- Your goal -
Scan the records below, and wherever a line has the word "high", pull it out.

··· Record set ···

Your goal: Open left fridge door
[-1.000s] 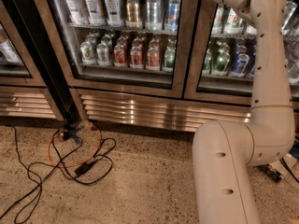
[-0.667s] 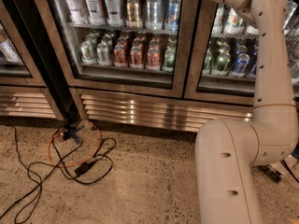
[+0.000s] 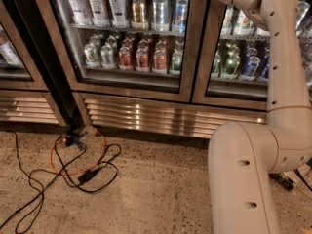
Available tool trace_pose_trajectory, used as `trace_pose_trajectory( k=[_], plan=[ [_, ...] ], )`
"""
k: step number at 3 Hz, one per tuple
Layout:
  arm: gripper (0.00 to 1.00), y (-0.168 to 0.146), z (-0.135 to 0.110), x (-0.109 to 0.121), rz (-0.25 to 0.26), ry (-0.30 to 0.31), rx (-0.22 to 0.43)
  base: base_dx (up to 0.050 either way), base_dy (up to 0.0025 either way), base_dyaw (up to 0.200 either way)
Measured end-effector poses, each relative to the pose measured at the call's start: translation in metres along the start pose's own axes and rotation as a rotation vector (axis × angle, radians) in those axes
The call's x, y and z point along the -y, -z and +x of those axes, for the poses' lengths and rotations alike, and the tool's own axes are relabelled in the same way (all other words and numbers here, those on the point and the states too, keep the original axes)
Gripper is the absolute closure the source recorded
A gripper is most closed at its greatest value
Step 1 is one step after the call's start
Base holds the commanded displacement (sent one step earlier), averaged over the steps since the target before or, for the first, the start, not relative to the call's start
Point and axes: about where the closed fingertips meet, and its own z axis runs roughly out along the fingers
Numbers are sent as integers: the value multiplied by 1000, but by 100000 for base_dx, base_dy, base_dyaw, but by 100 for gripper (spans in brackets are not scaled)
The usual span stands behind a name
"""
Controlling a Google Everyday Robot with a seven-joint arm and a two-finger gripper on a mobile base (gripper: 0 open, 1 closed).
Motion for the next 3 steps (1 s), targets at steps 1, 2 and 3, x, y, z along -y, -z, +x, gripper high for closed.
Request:
trace_pose_trajectory(
  k=[1,2,3],
  plan=[
    [70,0,-1,0,0,0,0,0,0,0],
    [69,0,-1,0,1,0,0,0,0,0],
    [69,0,0,0,1,0,0,0,0,0]
  ],
)
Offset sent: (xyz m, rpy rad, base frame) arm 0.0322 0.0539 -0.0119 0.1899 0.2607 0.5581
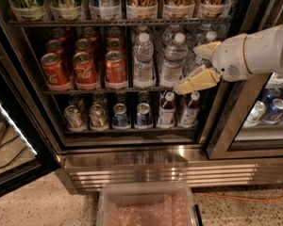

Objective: Pick water bottle from middle shelf of fridge

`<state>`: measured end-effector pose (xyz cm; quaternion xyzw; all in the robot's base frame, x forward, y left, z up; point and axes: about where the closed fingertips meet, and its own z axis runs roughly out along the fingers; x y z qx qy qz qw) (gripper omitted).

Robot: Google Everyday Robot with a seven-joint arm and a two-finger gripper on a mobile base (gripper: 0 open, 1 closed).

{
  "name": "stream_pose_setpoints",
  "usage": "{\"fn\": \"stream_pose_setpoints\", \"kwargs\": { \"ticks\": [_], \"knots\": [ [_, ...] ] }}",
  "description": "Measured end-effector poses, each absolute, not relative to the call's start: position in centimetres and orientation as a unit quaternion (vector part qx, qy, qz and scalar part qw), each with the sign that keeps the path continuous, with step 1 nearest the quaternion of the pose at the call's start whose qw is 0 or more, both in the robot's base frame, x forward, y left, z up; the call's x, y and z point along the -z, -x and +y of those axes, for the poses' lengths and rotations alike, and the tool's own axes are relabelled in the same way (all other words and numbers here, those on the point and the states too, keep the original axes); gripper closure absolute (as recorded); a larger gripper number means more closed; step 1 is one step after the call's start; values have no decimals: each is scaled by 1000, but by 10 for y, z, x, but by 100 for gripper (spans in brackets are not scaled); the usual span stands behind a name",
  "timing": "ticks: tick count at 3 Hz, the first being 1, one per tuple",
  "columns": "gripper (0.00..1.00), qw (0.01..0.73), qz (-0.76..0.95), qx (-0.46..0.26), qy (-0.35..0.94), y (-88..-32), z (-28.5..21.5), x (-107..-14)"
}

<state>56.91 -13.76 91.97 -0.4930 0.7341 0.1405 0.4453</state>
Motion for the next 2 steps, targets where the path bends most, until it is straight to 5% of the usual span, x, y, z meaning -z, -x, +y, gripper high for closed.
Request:
{"fn": "stream_pose_setpoints", "kwargs": {
  "ticks": [2],
  "knots": [
    [16, 457, 730, -97, 499, -591, -142, -925]
  ]
}}
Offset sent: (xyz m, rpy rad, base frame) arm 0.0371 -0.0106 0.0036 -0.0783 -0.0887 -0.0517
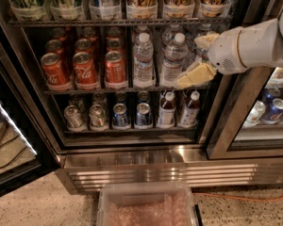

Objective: Pick water bottle from middle shelf of fridge

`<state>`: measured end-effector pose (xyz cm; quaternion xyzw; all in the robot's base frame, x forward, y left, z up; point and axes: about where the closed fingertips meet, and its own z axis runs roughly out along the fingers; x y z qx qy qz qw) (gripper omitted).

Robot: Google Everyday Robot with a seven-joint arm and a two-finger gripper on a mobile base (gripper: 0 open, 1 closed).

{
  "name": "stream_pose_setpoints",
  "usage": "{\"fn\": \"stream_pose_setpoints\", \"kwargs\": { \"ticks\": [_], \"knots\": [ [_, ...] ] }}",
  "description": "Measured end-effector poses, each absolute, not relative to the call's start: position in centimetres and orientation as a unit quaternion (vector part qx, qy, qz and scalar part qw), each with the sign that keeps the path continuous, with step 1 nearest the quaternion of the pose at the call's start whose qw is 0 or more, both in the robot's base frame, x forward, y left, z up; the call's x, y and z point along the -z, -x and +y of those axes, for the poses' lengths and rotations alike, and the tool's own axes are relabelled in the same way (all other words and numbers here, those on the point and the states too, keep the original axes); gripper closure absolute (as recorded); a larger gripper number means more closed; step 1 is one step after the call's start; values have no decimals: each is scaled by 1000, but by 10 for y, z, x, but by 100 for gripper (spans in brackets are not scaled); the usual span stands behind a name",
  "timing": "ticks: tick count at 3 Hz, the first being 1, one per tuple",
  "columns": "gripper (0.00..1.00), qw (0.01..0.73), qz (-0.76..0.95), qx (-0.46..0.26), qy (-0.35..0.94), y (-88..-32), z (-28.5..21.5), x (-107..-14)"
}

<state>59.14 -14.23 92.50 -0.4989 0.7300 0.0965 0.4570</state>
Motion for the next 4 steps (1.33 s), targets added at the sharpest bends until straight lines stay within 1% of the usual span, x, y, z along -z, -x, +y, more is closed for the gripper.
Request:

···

- Output of the task -
Motion for the next 3 steps (1 s), targets at steps 1, 2 and 3, x, y, z along -y, -z, +x, gripper high for closed.
Motion for the next 2 steps, targets where the path bends most, until it is straight to 5% of the usual span, x, y, z meaning -z, -x, +y, gripper high for closed.

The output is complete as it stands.